On July 22, the court made a decision on Ustinov’s extradition.

The court allowed filing an appeal until July 29, but Ustinov didn’t use this opportunity.

According to the procedures, the district court considers an appeal against its decision as well as compliance of the document with the legal norms, and, should everything comply with the law, within several days it passes the appeal to the Court of Appeal.

Ustinov, 47, was detained in May upon arrival at Vilnius’ airport and put in jail by court order. The U.S. Department of Justice then requested Lithuania’s legal assistance in prosecuting him. On March 26, the US authorities issued an arrest warrant for Ustinov.

He is suspected of illegally trading in night vision equipment, thermal imagery devices and other dual purpose gadgetry that is actively purchased by rebels and criminal gangs. Ustinov’s arms sales might have purportedly exceeded $180,000.

“Double standards surely raise unfavorable criticism”

Moscow also has questions to the assessment by the U.S. of the situation with former U.S. military Bradley Manning, Dolgov said. "The double standards in the assessment by the U.S. of this kind of situations raise questions, - he said. - If you require almost absolute freedom of speech from the other, it means that you should approach with the same standards to yourself. If the standard is different, it cannot cause complaints. "

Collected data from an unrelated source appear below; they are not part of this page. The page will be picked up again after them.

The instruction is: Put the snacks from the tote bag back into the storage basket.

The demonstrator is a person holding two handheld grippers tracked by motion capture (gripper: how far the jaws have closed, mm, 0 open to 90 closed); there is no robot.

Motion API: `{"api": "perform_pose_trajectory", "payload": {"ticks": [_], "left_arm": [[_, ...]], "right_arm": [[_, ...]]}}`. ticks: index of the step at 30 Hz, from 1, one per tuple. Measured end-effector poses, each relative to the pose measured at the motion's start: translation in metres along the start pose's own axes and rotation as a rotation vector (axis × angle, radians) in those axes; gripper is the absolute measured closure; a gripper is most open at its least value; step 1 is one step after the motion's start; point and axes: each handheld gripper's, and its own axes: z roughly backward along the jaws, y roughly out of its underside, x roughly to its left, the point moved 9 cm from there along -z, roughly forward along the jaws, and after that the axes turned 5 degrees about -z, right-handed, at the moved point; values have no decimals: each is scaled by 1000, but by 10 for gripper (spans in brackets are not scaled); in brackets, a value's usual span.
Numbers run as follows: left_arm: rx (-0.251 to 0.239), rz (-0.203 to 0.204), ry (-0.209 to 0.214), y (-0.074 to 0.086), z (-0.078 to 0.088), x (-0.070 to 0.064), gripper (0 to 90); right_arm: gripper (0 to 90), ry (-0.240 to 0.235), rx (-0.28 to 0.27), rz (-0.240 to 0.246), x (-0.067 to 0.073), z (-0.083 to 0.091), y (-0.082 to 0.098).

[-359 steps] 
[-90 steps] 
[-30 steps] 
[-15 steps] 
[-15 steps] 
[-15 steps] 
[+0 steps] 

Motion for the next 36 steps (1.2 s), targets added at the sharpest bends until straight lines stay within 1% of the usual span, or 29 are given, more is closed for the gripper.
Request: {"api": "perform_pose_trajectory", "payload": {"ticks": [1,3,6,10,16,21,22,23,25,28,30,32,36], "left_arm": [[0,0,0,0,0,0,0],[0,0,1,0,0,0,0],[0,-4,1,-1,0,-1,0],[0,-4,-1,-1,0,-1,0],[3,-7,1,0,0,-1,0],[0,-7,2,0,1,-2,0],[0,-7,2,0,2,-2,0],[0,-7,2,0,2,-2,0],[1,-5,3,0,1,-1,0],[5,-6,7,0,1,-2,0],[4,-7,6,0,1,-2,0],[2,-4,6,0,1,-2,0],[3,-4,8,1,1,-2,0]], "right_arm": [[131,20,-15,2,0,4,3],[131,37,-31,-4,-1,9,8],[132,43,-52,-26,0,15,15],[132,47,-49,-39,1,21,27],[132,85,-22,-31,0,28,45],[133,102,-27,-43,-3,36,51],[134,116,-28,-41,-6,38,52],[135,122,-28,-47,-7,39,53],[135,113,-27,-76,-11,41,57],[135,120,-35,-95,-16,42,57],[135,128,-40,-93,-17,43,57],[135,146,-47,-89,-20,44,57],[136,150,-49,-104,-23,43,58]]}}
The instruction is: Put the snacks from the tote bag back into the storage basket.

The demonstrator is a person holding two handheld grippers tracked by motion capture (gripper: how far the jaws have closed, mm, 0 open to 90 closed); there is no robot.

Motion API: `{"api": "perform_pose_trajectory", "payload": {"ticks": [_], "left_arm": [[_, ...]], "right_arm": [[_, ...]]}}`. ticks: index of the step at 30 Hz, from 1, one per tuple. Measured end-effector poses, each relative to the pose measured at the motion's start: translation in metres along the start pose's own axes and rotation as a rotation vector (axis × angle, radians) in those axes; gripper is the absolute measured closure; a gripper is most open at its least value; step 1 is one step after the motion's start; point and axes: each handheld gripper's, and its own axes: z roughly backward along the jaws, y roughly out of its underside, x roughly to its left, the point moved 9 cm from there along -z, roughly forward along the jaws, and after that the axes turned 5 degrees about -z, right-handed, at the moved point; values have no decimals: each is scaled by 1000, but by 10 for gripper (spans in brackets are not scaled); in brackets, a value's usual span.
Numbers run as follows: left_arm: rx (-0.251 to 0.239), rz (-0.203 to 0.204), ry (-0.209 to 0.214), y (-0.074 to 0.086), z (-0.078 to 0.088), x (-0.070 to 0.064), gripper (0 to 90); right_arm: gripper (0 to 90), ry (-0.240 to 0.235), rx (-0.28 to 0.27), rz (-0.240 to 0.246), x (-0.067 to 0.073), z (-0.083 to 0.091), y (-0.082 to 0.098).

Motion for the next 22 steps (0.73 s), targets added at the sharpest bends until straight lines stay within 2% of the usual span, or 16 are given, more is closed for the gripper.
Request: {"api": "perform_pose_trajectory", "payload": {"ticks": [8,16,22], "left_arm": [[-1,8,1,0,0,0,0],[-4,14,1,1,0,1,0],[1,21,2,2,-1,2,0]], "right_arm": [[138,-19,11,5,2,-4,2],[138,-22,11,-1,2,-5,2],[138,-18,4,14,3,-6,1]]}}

“As for parallels, in our interdependent world, there may occur a lot,” - Dolgov said, when asked whether the situation with Manning will have any impact on Russia’s view on Snowden Case. "I'll have to see what Manning’s sentence will look like," - he added.

Bradley Manning, the informant of "Wikileaks" on the eve has been found of espionage and stealing state property. At the same time, Judge Denise Lind rejected the most serious charge against Manning - helping the enemy of the United States, which threatened him with life imprisonment without the possibility of parole.